Testing showed that power users were likely to move content on and off the device to an external drive of a computer. This pointed the team to consider cost and to specify the size of the internal drive. Compression of images was also a critical element, allowing the user to get good OCR accuracy from full resolution images and then store the content once read in a low-resolution JPEG format.
Creating a Complementary Environment
To assist in moving content into and out of the Intel Reader, a USB interface allows direct connection to any modern computer. The Intel Reader appears to the computer as would any storage-class device, such as is done with many digital cameras or external disk drives. This allows direct re-use of existing tools for movement of data files. Users can thus download content from remote servers to their computer, and then move it to the Intel Reader.
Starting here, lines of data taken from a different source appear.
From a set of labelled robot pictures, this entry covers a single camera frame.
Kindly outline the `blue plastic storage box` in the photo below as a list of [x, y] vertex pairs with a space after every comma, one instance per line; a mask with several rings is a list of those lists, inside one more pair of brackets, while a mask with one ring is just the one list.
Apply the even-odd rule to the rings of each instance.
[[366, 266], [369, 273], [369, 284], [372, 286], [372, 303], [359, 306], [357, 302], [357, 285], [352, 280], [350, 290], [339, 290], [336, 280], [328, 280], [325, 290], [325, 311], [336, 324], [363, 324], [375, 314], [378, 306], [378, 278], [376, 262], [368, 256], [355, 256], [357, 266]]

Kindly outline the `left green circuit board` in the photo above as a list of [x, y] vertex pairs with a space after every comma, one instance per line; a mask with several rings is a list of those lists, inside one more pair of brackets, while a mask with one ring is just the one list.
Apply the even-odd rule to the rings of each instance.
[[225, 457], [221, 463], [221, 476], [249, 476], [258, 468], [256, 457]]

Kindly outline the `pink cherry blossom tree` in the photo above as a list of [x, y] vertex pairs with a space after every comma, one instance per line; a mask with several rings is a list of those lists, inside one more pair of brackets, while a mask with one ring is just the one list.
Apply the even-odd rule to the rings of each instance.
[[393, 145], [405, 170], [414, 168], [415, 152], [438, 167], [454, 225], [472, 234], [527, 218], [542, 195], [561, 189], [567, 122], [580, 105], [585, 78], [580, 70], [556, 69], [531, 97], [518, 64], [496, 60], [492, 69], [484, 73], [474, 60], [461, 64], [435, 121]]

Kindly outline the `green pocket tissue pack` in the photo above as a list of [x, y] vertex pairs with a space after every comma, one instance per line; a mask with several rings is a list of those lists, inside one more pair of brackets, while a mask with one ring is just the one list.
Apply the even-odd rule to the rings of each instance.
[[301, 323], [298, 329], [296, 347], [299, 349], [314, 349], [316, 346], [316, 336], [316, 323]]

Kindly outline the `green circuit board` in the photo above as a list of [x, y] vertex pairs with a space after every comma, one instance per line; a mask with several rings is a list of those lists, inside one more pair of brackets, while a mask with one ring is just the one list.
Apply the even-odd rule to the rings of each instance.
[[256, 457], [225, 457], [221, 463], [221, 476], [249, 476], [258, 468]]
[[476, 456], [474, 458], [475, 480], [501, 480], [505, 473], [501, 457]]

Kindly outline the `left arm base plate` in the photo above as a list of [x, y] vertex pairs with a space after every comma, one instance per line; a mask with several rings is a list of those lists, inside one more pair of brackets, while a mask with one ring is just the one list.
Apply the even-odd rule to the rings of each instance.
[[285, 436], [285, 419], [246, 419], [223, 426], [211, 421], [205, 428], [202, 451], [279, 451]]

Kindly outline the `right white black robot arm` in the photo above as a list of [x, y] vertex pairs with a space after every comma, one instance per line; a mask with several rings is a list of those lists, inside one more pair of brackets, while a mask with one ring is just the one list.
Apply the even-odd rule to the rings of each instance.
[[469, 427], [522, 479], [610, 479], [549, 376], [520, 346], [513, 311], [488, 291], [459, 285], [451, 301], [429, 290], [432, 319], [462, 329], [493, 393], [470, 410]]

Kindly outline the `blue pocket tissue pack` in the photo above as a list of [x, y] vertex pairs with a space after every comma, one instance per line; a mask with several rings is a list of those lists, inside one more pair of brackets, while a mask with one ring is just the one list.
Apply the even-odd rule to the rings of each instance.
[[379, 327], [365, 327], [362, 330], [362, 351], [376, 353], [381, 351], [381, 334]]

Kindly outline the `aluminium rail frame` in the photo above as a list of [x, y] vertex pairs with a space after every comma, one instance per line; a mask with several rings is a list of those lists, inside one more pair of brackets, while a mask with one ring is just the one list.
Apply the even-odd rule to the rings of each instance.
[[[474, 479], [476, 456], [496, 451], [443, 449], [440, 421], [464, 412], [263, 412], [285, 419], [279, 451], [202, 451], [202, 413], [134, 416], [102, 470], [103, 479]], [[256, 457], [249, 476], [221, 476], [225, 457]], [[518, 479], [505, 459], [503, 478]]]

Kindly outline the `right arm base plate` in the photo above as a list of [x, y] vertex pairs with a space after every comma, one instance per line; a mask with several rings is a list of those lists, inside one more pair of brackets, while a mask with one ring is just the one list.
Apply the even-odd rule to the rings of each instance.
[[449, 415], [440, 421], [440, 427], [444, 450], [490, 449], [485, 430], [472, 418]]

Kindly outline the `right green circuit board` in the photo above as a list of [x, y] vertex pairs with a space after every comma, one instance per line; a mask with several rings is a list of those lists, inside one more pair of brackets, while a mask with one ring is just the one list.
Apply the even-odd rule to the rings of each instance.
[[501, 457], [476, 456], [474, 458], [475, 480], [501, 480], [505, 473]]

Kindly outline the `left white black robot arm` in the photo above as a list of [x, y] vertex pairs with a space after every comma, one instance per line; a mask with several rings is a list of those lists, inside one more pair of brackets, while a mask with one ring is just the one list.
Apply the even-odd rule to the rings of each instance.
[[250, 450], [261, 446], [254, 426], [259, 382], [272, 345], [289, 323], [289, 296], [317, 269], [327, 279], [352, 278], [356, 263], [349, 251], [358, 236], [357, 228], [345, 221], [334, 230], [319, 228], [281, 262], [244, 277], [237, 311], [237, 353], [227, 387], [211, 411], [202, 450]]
Conversely, text captured by using the Intel Reader can be archived on the computer or sent to other systems.
In some cases, the user may not have access to a computer. In examining alternative data transfer methods, the USB flash drive appeared to be a great choice. No cable is required, as the flash drive is plugged directly into the corresponding USB host port on the Intel Reader. In addition to data transfers, the USB host port also allows some useful USB peripherals to be connected, such as a keyboard. This proved important in user testing for people who use alternative input devices, such as pointer or breath-activated keyboards. The keyboards generally function according to standard USB interfacing, allowing people with limited mobility and special-needs computing devices to use the Intel Reader. As an extension of this functionality, the Intel Portable Capture Station also allows for USB connectivity, enabling the user to drive the device while docked in the station.